Stored dataset items:

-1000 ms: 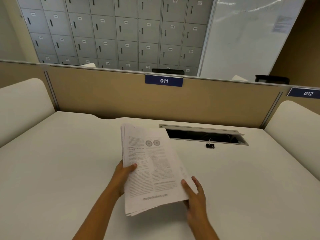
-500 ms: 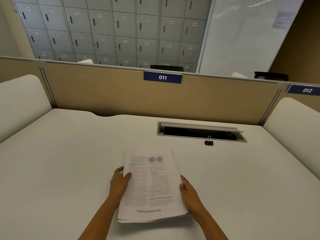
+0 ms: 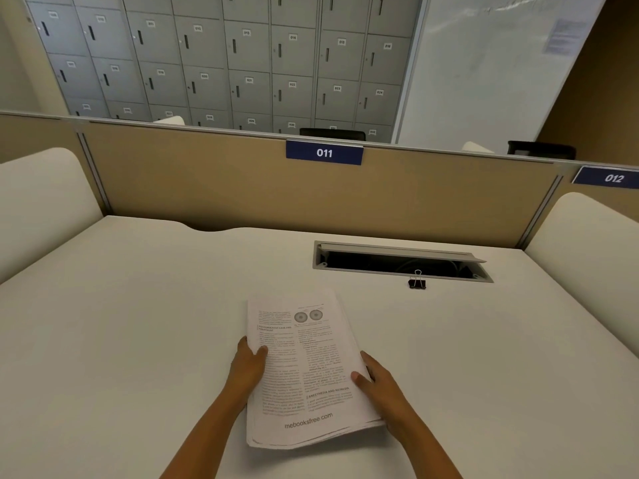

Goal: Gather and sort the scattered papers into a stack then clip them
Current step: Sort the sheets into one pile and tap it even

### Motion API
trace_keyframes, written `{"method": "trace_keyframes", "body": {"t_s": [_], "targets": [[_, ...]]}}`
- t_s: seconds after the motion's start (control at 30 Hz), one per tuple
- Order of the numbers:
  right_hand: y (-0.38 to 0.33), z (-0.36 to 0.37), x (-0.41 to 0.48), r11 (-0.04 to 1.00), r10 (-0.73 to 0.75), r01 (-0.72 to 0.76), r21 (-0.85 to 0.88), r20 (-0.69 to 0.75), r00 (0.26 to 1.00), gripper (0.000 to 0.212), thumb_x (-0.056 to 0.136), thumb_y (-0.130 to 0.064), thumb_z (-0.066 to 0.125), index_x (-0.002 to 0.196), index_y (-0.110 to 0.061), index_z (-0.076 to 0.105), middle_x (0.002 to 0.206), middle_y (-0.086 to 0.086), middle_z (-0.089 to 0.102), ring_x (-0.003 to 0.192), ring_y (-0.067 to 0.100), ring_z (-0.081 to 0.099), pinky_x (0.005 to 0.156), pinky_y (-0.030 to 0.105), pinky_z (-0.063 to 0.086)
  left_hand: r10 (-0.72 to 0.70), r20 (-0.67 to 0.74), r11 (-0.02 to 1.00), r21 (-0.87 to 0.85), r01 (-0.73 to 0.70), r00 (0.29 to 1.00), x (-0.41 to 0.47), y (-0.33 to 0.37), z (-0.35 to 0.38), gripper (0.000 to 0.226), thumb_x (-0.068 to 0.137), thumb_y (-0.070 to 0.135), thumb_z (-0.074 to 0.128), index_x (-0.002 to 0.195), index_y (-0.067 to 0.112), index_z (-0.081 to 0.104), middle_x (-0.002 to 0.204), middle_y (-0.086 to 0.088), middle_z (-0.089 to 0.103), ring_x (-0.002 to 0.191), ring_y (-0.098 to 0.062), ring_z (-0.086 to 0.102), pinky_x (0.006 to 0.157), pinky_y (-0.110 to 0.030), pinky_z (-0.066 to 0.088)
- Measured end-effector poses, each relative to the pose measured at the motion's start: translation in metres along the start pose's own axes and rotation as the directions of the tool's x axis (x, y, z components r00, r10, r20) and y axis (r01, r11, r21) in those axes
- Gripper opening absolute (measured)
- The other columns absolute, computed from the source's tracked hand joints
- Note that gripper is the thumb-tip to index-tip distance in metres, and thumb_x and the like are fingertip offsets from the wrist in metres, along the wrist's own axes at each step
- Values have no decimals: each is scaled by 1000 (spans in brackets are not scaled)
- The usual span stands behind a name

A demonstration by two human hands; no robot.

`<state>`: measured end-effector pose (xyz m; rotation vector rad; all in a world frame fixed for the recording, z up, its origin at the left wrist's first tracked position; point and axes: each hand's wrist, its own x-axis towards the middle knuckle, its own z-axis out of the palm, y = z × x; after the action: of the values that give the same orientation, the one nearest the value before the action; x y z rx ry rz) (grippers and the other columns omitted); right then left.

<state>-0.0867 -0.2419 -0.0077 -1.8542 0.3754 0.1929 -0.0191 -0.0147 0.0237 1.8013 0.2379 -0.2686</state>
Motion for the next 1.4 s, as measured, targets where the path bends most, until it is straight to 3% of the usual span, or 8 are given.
{"method": "trace_keyframes", "body": {"t_s": [0.27, 0.37, 0.53, 0.73, 1.03, 1.17, 1.27, 1.4], "targets": [[-19, 7, -9, 996, 37, -37, -86, -8, 999, 53, 101, -31, 31, 149, -19, 13, 154, -1, 24, 140, 20, 29, 116, 36, 24, 115, 12, 987, 110, -115, 993, -18, -5, -1, 46, 97, 22, 39, 140, 11, 28, 132, -13, 50, 112, -28, 54, 91, -37, 45], [-19, 6, -10, 997, 5, -4, -82, 20, 1000, 63, 97, -33, 42, 149, -18, 12, 152, 0, 28, 136, 20, 36, 111, 33, 30, 65, 39, 998, 0, -65, 997, -13, -7, -8, 45, 97, 23, 39, 140, 15, 29, 130, -12, 52, 102, -24, 57, 89, -40, 47], [-19, 9, -14, 998, -49, 48, -26, -13, 999, 62, 86, -31, 62, 140, -22, 33, 122, -10, 52, 106, 12, 55, 86, 19, 47, -11, 63, 982, -187, 23, 998, -12, -14, -16, 36, 99, 30, 33, 127, 14, 46, 114, -11, 61, 91, -24, 63, 69, -33, 52], [-22, 11, -16, 999, -14, 13, -33, -24, 1000, 74, 87, -35, 61, 147, -21, 20, 146, 0, 40, 127, 21, 47, 105, 36, 41, -8, 47, 984, -176, 16, 999, -7, -17, -14, 39, 99, 30, 33, 131, 12, 46, 121, -14, 60, 101, -31, 63, 89, -47, 51], [-24, 19, -15, 963, -17, 3, -271, -47, 999, 88, 86, -41, 59, 149, -18, 2, 150, 1, 33, 130, 23, 44, 108, 39, 38, 120, 21, 992, 25, -120, 993, -13, -12, -4, 42, 97, 36, 34, 134, 17, 39, 116, -5, 59, 96, -25, 62, 86, -39, 51], [-25, 17, -13, 947, -16, 1, -321, -45, 999, 95, 80, -40, 67, 148, -15, 6, 147, 1, 39, 129, 23, 45, 104, 34, 38, 132, 57, 989, 65, -136, 990, -10, -11, -4, 44, 97, 28, 38, 139, 15, 32, 128, -9, 55, 108, -28, 59, 91, -40, 49], [-26, 12, -15, 984, 1, -4, -179, -19, 1000, 83, 83, -39, 64, 146, -18, 14, 143, 2, 43, 125, 23, 48, 104, 34, 41, 100, 95, 993, 50, -105, 990, -3, -14, -9, 40, 99, 26, 34, 138, 16, 36, 128, -6, 55, 108, -25, 59, 94, -41, 49], [-30, 8, -21, 995, 74, -75, 65, 15, 997, 47, 98, -34, 37, 142, -19, 25, 142, 3, 43, 123, 24, 50, 102, 38, 43, 116, 109, 993, -19, -114, 987, -7, -11, -11, 30, 99, 23, 33, 127, 21, 44, 115, -2, 58, 96, -19, 61, 76, -27, 51]]}}
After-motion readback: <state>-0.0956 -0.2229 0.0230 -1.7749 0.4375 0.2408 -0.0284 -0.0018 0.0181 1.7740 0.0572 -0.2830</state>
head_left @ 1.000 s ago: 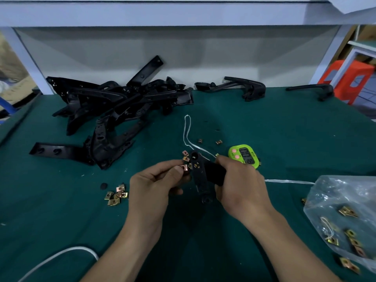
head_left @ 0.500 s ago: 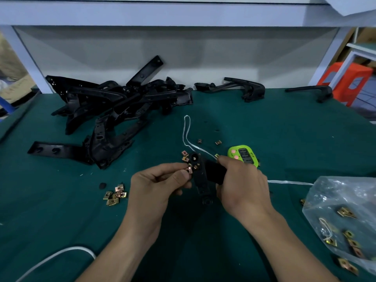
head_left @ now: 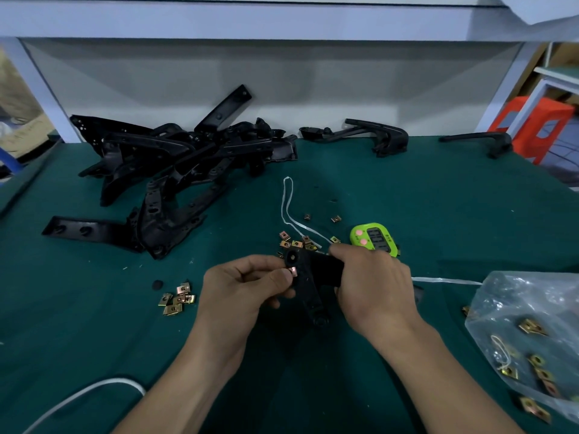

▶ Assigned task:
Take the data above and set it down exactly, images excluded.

▶ Answer space:
-1000 ms: 
-500 ms: 
+0 ms: 

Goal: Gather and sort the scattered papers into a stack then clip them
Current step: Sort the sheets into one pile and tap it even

### Motion API
trace_keyframes, written `{"method": "trace_keyframes", "body": {"t_s": [_], "targets": [[_, ...]]}}`
- t_s: seconds after the motion's start (control at 30 Hz), one per tuple
- Order of the numbers:
  right_hand: y (-0.38 to 0.33), z (-0.36 to 0.37), x (-0.41 to 0.48), r11 (-0.04 to 1.00), r10 (-0.73 to 0.75), r01 (-0.72 to 0.76), r21 (-0.85 to 0.88), r20 (-0.69 to 0.75), r00 (0.26 to 1.00), gripper (0.000 to 0.212), thumb_x (-0.056 to 0.136), thumb_y (-0.130 to 0.064), thumb_z (-0.066 to 0.125), index_x (-0.002 to 0.196), index_y (-0.110 to 0.061), index_z (-0.076 to 0.105), middle_x (0.002 to 0.206), middle_y (-0.086 to 0.086), middle_z (-0.089 to 0.102), ring_x (-0.003 to 0.192), ring_y (-0.067 to 0.100), ring_z (-0.081 to 0.099), pinky_x (0.005 to 0.156), pinky_y (-0.030 to 0.105), pinky_z (-0.063 to 0.086)
  left_hand: r10 (-0.72 to 0.70), r20 (-0.67 to 0.74), r11 (-0.02 to 1.00), r21 (-0.87 to 0.85), r01 (-0.73 to 0.70), r00 (0.29 to 1.00), x (-0.41 to 0.47), y (-0.33 to 0.37), z (-0.35 to 0.38), gripper (0.000 to 0.226), thumb_x (-0.068 to 0.137), thumb_y (-0.070 to 0.135), thumb_z (-0.074 to 0.128), index_x (-0.002 to 0.195), index_y (-0.067 to 0.112), index_z (-0.081 to 0.104), middle_x (-0.002 to 0.204), middle_y (-0.086 to 0.088), middle_z (-0.089 to 0.103), ring_x (-0.002 to 0.191), ring_y (-0.098 to 0.062), ring_z (-0.086 to 0.102), pinky_x (0.006 to 0.157), pinky_y (-0.110 to 0.030), pinky_z (-0.066 to 0.088)
- Measured end-effector poses, each relative to the pose measured at the motion's start: translation in metres along the start pose's own axes and rotation as the directions of the tool's x axis (x, y, z components r00, r10, r20) and y axis (r01, r11, r21) in those axes
- Gripper opening absolute (measured)
- The other columns absolute, computed from the source's tracked hand joints
- Note that gripper is the thumb-tip to index-tip distance in metres, and thumb_x and the like are fingertip offsets from the wrist in metres, along the wrist's own axes at each step
- Values have no decimals: each is scaled by 1000 (spans in brackets are not scaled)
- The usual span stands behind a name

A demonstration by two human hands; no robot.

`<state>`: measured end-effector pose (xyz m; rotation vector rad; all in a world frame fixed for the recording, z up, its origin at the left wrist's first tracked position; point and axes: each hand's wrist, its own x-axis towards the middle knuckle, its own z-axis out of the palm, y = z × x; after the action: of the values that give the same orientation, the one nearest the value before the action; x y z rx ry rz) (grippers and the other columns omitted); right then left.

<state>-0.0867 -0.2419 -0.0077 -1.8542 0.3754 0.1929 -0.0191 -0.0147 0.0237 1.8013 0.2379 -0.2686</state>
Motion for the next 1.4 s, as measured, targets where the path bends most, until it is straight to 3% of the usual span, or 8 are given.
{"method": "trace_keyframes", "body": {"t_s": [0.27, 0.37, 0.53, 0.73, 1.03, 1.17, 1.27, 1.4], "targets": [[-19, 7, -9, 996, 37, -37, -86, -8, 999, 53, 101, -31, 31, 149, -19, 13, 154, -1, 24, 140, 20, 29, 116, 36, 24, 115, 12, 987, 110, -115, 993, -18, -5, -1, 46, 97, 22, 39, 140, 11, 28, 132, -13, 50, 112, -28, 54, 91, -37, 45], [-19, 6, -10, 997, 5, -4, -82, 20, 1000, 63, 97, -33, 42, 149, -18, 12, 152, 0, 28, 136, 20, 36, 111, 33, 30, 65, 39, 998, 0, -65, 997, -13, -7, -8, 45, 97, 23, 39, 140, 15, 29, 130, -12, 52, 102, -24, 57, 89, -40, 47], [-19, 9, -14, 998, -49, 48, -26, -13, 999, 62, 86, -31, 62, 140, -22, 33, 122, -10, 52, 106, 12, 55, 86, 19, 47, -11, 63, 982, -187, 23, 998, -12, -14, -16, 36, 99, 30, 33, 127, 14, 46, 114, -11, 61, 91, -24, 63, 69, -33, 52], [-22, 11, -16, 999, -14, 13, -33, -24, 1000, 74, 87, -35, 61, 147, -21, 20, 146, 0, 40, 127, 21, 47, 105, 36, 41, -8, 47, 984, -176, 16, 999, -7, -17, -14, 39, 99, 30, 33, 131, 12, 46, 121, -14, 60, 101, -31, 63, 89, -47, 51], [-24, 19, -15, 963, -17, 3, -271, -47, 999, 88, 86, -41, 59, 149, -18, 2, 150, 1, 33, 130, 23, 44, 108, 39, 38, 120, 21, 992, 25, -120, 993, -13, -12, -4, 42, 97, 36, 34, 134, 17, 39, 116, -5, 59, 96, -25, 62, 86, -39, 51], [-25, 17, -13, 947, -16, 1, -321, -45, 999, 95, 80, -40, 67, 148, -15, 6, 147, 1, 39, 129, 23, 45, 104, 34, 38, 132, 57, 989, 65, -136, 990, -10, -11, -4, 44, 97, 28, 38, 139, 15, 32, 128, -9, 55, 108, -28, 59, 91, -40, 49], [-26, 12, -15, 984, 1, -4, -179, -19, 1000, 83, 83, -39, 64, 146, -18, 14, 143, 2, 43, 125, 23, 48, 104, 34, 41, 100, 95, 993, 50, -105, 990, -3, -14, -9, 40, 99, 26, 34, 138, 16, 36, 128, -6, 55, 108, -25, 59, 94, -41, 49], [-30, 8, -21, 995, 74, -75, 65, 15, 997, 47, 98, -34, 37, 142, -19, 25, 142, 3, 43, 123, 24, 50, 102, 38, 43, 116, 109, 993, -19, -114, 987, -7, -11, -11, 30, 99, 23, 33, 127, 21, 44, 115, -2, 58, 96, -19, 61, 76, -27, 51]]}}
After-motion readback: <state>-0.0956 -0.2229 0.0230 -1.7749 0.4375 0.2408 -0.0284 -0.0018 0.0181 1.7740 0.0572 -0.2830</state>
head_left @ 1.000 s ago: 
head_left @ 0.500 s ago: 
head_left @ now: 

What came before makes up the full response.